Un homme décide de s’installer sur une île, petit paradis terrestre où paissent quelques moutons, où l’on erre de lacs féeriques en côtes sauvages et en promontoires inestimables d’où observer cette mer, déesse cyclothymique et tyrannique. Il s’entoure de quelques fermiers mais, bien vite, le sort s’acharne contre les habitants de l’île. Le lieu idyllique devient hostile. Le personnage est contraint de quitter l’île pour une plus petite où, malgré une présence humaine réduite, il est perturbé par une autre présence, celle des esprits, ceux qui sont passés par là avant lui et l’habitent encore.

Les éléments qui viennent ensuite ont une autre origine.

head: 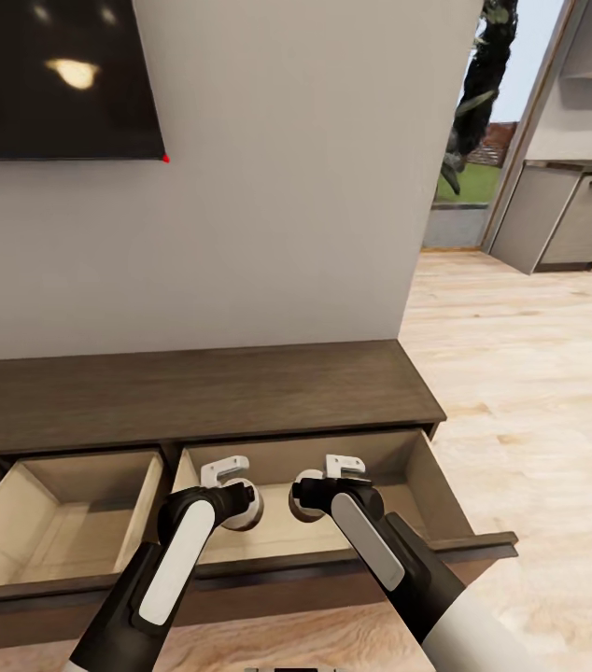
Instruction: Place each of the two pumpkins and all three candles from the living room inside a cabinet in the living room (use any cabinet), then make sure every cabinet is closed, and position the cauldron so it is next to a table in the living room.
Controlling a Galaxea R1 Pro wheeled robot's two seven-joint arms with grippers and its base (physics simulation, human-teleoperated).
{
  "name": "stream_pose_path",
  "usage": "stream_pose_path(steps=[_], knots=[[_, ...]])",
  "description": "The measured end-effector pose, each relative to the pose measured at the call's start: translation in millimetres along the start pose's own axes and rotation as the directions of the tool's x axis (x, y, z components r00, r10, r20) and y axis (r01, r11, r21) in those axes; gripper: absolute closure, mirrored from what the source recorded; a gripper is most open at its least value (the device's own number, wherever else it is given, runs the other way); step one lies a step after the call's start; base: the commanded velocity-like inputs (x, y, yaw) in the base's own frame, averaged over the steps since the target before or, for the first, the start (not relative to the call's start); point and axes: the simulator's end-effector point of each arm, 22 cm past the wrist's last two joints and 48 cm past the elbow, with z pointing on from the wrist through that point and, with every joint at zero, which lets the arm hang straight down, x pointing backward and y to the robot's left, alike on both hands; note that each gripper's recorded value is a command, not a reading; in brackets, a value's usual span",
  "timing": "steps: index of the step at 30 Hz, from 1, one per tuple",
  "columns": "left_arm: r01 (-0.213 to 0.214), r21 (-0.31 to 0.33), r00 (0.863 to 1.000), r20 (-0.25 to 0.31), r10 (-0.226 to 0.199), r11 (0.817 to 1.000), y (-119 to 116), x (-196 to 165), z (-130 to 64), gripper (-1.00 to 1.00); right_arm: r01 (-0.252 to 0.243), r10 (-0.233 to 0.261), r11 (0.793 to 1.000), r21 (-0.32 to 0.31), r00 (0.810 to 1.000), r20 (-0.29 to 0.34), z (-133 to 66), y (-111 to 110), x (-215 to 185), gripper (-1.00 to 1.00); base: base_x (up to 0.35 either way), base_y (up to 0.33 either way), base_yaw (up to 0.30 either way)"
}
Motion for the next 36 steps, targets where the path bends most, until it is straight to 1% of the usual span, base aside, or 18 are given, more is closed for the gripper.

Cette obsession de pureté, de retour à l’état primitif, l’emmène vers une troisième île où, désormais complètement seul, il vit dans le dénuement le plus total. Son esprit, alors en paix, est en parfaite adéquation avec la Nature, une symbiose telle que celle-ci finira par « l’envelopper ». On oublie souvent que D. H. Lawrence fut aussi romancier-voyageur, poète et nouvelliste de talent. Très à l’écoute de la profondeur de l’âme humaine et grand observateur de la nature, il a longtemps cherché à donner un sens aux rapports entre l’homme et les éléments. L’Homme qui aimait les îles a été écrit à la toute fin de sa vie et rend compte brillamment de cette quête philosophique.